Wednesday, February 6, 2013
Monday, April 30, 2012
Which movie means the most to you? Ben-Hur, Patton, Platoon, or Titanic. Your answer, of course will depend on what year you were born or more importantly your generation. While academy award winning movies may not seem that important, the sum total of experiences, values and ideas shared by a group, or a generation, shapes their priorities and often their buying habits.
Many of the baby boomer generation (post World War II era babies born between 1946 and 1964) purchased large homes during their peak earning years because of their growing family size. Roughly 75 million Americans are baby boomers made up of those 48 - 66 years old accounting for nearly half of all home owners. The trend for them was to move to suburban locations and commute to downtown work centers. It seemed like the American Dream was to live on a golf course.
As of January 1st 2011 the first of the baby boomer generation hit 65 years of age. Every day since then 10,000 boomers hit the golden age of retirement, and as they do some of them are hoping to cash in on the equity of their home, take their one time tax exemption and step into something less expensive that better suits their new lifestyle.
Their desire for a simpler life and their conscience decision to help create memories for their children and grand children will radically change the trend for housing and affect values.
In her book "Right House, Right Place, Right Time, Margaret A. Wylde, PhD explains the results of her research with thousands of boomers who either recently moved or planned to in the near future. Her findings revealed that factors that encourage 45+ buyers to seek out new residence include size of home, stairs, or dissatisfaction with their neighborhood or community. They want a community in a desirable location and a new home that is all on one level. At least 61% of all home owners surveyed, regardless of their current homes value, said their desire for low maintenance was part of the reason for moving. Also householders planning on moving are likely to accept a home on a smaller lot or to have no lot. While we would like to think that most of the north east United States is going to retire south and buy our homes here, her research showed that 1/3 had moved less than 10 miles away from where they were living and had moved less than 20 miles away. When householders did move distances of 100 miles or more they generally had a specific reason. The largest portion said they wanted better weather or better climate. The primary reason 45+ buyers cited for their move was to have a new house, and to live among others more like them. Although the home is part of the deal, the intangible fabric of the community is what really sells a home.

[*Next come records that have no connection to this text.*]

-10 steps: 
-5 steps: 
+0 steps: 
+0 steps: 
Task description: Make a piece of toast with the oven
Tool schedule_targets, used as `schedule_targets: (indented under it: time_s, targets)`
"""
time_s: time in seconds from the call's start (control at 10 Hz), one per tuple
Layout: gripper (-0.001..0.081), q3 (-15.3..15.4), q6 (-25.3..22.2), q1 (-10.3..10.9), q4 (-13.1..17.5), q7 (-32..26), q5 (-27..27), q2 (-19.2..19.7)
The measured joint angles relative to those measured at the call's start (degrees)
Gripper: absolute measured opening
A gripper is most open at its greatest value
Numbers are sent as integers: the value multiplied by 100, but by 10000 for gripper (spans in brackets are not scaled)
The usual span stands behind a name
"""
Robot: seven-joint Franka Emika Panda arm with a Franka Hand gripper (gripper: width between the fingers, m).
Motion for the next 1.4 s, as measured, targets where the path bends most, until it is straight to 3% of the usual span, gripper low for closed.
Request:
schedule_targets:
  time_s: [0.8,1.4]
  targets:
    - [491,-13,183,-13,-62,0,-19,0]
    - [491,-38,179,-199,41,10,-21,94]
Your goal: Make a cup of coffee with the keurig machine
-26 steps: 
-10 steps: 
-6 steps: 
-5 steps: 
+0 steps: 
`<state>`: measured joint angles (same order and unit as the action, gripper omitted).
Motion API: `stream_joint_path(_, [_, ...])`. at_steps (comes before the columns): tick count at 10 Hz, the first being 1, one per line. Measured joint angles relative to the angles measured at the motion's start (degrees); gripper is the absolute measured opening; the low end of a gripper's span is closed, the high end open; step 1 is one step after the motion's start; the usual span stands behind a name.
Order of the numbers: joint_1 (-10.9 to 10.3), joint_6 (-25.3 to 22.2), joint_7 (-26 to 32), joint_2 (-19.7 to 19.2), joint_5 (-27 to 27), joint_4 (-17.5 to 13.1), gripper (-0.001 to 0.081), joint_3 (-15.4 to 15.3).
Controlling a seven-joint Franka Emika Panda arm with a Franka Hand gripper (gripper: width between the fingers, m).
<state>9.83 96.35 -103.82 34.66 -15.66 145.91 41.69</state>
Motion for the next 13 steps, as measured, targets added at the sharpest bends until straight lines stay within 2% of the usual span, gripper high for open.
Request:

Some economists predict that as this trend begins, the stepping down baby boomers may be in for a shock.
The concern will be when the baby boomers decide to step down into a smaller house with less maintenance and a first floor master bedroom, a swell of large homes with outdated features and antiquated systems will hit the market and there simply won't be enough of the 44 million Generation X (born between 1965-1979) buyers to absorb the inventory. Gen Xer's grew up with the two income household, rising divorce rate and are the first of the latch key children. They saw their workaholic parents lose jobs that they worked hard at. As a result Gen Xers tend to be practical and independent. They have a "work to live" not "live to work" mentality. Not only will there not be enough of them, they tend to not want to be tied to a large house and mortgage and are less concerned with a house size as a status symbol.
The hope would be that the 70 million that make up the Millenial generation (those born between 1980-1998 also called Gen Y) would help absorb these homes. However the Gen Y perceptions of these large suburban McMansions are that they have a big carbon footprint and a pricey commute when you consider the cost of fuel. Their priorities seem to be smaller homes closer to work centers for several reasons. First, they are financially challenged because of the current economy and because of student loan debt. Second is because they like the idea of living close to their job and walking to work, and where the action is. A big house in the suburbs with a commute is not their vision.
So with a large supply of two story McMansions, with 20 years wear and tear on their inefficient heating and cooling systems and out dated kitchen finishes, and the potential for little demand because of fewer buyers and those buyers wanting smaller houses themselves, it is possible that some baby boomers who follow the herd and put off their step down may get pinched on both sides. They may find that their step down in size may not mean a step down in price. A bountiful supply of larger two story homes could make their used house value come down and the demand for newer, smaller, more energy efficient homes may drive up the price of the style of home they desire.
I know of a recent empty nester couple that made their step down purchase two years in advance of their planned retirement simply to take advantage of the low house prices and interest rates happening now. They increased their commute to their work by an hour for the next two years simply to stay ahead of the herd that will put their home on the market when the economy recovers only to potentially find little demand for their older home and higher interest rates. They bought in an area where their adult children and grand children will want to visit on the holidays and they started making friends with other boomers ahead of the curve.
If you are currently trying to sell, or thinking of selling, a large expensive home in a community that has lots of other homes on the market and prices are cooling off, here is one strategy to differentiate your home from the pack.
Consider offering all or partial owner financing. When I bring up this idea in a listing presentation I am usually met with some resistance and a reply of "we want all our money at once". Sometimes this is out of necessity, other times it may be the fear of the unknown. While there are obvious advantages of owner financing for the buyer, there are lots of benefits to the seller too.
First it may make your home sell quicker saving you time, money and inconvenience. All other things equal, a home offering owner financing can be marketed to people who would prefer not to use conventional loans. There are lots of scenarios that make a credit worthy person, who is not a low credit risk, seek private financing. Self employed or commissioned sales people to name a few.
You often get a higher price. Offering owner financing saves the buyer closing costs and therefore adds value to your home. All things being the same, a home with lower closing costs will have higher perceived value.
Depending on your state, owner financing is often considered an installment sale by the IRS and if structured properly can push tax consequences many years into the future. Refer to IRS code 453 I
Owner financing of course earns you income from the interest portion of the payment. The interest is usually higher than market rates and most often better than what you will earn in a bank CD. It is like converting you're your home equity into an annuity.
Lastly, if properly structured an owner financed note is legal tender. You can borrow against it, or use it as a down payment on your next property or sell it for cash. Usually when sold for cash however it is at a discount.
So if you are a baby boomer delaying the start of the leisurely lifestyle you have been dreaming of for so long, waiting until the market value of your big home to return, it is possible you may be waiting for quite some time. Weigh your options now and consider using your paid for home as an annuity.